De l'enfer au paradis
| Olivier Croufer | République démocratique du Congo
Une horde dans la forêt
Les sentiers villageois passent parmi les habitants et j'avais pris l'habitude de m'arrêter dans chaque village pour les salutations réciproques. Sauf à Boso-Gope que je traversai d'une traite. J'avais pénétré la forêt et la piste assez roulante constituait un tunnel dans lequel je prenais plaisir à me précipiter. Dès la sortie du village, une horde de voix s'est lancée à ma suite. Soudain triste de les laisser sans réponse, je m'arrêtai. Pressé par tant de questions, j'ai finalement décidé de passer l'après-midi puis la nuit avec eux au village.
Souffrances
Le village s'étendait sur un seul côté de la piste. L'autre côté était resté boisé. J'avais l'impression d'une sombre atmosphère. Dans cette ambiance enfermée, la foule s'est mise à se plaindre de la difficulté de s'aménager une surface habitable ou cultivable. Au lieu de la traditionnelle convocation au sein d'une constellation familiale par laquelle en tant que Belge je devenais oncle, frère ou cousin, j'étais accueilli par des paroles à mi-chemin entre le discours géopolitique et les Écritures apocalyptiques : "vous avez été nos colonisateurs, vous nous avez amené des sociétés, l'éducation, les maisons de briques, les églises ... puis vous nous avez laissés en Enfer".
"Nous coupons les arbres à la main, pas de machine pour faire les champs, pas de tôle sur le toit des cases, pas de médicaments, ... Ici, nous souffrons beaucoup."
Jeux d'eau
L'ambiance a pris les couleurs du Paradis en fin d'après-midi. Mes hôtes proposèrent de me chauffer de l'eau pour ma toilette. Je leur ai proposé d'aller plutôt à la rivière.
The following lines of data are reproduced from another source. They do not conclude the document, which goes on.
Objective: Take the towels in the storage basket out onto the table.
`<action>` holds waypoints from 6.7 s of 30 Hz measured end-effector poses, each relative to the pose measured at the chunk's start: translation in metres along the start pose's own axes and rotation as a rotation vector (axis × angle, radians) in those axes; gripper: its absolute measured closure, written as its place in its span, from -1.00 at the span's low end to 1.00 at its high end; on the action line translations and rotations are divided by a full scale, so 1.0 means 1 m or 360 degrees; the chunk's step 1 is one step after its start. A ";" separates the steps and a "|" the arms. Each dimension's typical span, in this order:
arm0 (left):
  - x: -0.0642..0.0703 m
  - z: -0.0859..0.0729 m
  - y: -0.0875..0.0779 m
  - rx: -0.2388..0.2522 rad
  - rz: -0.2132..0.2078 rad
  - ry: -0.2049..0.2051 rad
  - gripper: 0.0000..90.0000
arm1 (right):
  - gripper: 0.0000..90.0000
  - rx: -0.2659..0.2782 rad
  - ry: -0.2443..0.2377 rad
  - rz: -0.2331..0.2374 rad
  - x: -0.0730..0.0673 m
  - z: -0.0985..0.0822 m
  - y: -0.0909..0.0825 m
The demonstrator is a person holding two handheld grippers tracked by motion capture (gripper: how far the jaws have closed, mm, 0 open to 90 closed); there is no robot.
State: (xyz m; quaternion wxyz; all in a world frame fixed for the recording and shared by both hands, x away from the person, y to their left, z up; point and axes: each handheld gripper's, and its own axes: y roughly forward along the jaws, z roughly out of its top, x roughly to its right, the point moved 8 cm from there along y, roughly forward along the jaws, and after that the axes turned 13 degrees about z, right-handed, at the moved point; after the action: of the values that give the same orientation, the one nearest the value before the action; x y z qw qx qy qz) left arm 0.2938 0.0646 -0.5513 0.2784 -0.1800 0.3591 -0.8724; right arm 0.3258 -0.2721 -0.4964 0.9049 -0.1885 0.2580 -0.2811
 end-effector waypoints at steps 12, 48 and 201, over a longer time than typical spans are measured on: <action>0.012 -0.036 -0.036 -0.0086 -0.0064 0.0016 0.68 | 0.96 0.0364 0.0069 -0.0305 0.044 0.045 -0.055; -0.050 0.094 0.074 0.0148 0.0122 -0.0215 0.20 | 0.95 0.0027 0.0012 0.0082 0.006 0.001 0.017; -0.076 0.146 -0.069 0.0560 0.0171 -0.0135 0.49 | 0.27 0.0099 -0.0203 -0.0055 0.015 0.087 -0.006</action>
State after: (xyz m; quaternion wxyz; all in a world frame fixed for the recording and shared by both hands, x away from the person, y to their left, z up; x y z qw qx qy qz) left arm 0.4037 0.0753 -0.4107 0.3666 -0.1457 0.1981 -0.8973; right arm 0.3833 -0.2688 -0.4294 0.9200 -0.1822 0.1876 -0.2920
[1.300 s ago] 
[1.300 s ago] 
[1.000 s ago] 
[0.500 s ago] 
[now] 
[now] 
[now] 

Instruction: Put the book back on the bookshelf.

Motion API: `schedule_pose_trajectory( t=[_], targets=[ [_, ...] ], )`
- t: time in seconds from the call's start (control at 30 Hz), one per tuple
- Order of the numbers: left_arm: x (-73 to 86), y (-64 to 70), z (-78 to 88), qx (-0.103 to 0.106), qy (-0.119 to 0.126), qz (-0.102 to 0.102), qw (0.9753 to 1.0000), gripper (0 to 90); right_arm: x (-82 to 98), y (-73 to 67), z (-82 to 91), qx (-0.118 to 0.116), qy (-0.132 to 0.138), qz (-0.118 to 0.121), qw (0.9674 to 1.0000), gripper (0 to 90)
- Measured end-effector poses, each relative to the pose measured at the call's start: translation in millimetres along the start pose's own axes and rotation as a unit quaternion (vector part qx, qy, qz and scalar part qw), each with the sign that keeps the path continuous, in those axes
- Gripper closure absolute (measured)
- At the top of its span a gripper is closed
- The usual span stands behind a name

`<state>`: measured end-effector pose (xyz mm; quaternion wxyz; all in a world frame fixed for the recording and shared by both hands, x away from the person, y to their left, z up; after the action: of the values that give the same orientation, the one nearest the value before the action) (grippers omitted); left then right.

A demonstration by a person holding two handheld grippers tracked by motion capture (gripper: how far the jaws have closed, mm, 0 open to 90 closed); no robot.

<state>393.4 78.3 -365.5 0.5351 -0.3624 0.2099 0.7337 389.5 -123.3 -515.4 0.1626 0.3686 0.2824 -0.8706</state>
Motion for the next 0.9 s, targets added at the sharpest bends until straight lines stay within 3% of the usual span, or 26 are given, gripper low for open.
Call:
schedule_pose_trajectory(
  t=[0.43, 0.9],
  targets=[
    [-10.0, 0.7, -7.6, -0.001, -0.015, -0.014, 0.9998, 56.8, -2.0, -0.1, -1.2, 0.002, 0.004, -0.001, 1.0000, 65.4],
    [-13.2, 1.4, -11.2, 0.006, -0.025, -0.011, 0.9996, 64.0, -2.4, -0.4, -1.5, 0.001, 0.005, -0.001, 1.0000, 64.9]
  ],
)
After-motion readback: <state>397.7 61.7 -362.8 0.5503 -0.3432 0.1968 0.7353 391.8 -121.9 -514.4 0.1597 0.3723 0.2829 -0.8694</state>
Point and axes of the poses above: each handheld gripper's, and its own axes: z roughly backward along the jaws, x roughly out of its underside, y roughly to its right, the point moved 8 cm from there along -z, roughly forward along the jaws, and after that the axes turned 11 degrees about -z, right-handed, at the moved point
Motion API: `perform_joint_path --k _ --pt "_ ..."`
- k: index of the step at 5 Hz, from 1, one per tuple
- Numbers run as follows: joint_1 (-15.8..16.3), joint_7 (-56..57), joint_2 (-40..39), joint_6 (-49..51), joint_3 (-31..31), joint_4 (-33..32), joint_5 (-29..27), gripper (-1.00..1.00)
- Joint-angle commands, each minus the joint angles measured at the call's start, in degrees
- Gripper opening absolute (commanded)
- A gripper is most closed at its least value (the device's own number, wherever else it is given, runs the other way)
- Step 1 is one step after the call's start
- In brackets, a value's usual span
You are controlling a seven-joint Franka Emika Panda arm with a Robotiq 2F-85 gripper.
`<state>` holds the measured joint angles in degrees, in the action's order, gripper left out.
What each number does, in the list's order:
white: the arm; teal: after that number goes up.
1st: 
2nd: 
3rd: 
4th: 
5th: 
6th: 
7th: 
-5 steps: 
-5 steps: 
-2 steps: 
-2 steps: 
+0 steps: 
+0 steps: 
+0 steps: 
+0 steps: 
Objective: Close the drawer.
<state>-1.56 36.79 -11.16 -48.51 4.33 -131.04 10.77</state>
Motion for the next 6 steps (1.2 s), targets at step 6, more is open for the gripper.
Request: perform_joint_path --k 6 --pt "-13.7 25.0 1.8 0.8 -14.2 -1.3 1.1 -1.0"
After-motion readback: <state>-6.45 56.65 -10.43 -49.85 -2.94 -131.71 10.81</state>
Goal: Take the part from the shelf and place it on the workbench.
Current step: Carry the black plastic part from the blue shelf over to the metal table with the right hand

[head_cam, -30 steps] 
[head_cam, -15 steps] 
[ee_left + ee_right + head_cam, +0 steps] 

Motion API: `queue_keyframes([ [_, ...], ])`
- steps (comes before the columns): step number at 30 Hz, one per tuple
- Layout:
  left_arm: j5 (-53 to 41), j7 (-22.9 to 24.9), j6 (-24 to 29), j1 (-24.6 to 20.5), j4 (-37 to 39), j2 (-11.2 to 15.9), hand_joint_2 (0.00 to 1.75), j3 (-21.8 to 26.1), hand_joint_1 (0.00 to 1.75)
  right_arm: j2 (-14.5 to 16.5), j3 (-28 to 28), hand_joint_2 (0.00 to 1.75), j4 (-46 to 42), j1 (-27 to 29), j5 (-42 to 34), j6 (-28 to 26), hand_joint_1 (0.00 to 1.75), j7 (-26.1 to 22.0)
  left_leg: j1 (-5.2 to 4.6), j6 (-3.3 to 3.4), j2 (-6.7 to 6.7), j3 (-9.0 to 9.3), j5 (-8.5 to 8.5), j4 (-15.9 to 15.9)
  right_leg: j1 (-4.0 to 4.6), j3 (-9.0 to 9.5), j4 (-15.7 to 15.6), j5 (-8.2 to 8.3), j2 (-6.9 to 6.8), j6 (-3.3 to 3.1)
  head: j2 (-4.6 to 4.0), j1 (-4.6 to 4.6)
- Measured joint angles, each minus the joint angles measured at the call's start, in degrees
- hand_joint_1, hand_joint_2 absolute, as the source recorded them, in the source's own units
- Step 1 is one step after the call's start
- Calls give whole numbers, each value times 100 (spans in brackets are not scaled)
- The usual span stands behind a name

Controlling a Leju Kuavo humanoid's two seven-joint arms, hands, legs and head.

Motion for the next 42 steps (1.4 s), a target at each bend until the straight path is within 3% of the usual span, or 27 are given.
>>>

Nous voilà partis à trois.
À l'instar des hammams, la forêt tropicale confine l'espace d'eau. Au Congo, les parois sont végétales. Le soleil profite du lit de la rivière pour descendre à hauteur d'homme. L'eau laissée vivante s'égaie des visiteurs qu'elle accueille.
Je suis plutôt pudique et mes compagnons n'en ont cure. Ils s'émerveillent des différences, de la pilosité de mon torse, de mes qualités de nageur, de la bonne odeur de mon savon qui portant mousse bien moins que le leur.
Sur le bord de la rivière, le bain se termine en s'appliquant soigneusement une crème sur la peau noire. Elle rend sensible cette membrane si perméable au travers de laquelle circule la joie ressentie à l'intérieur et gambadant à l'extérieur, abreuvée des contacts avec les autres.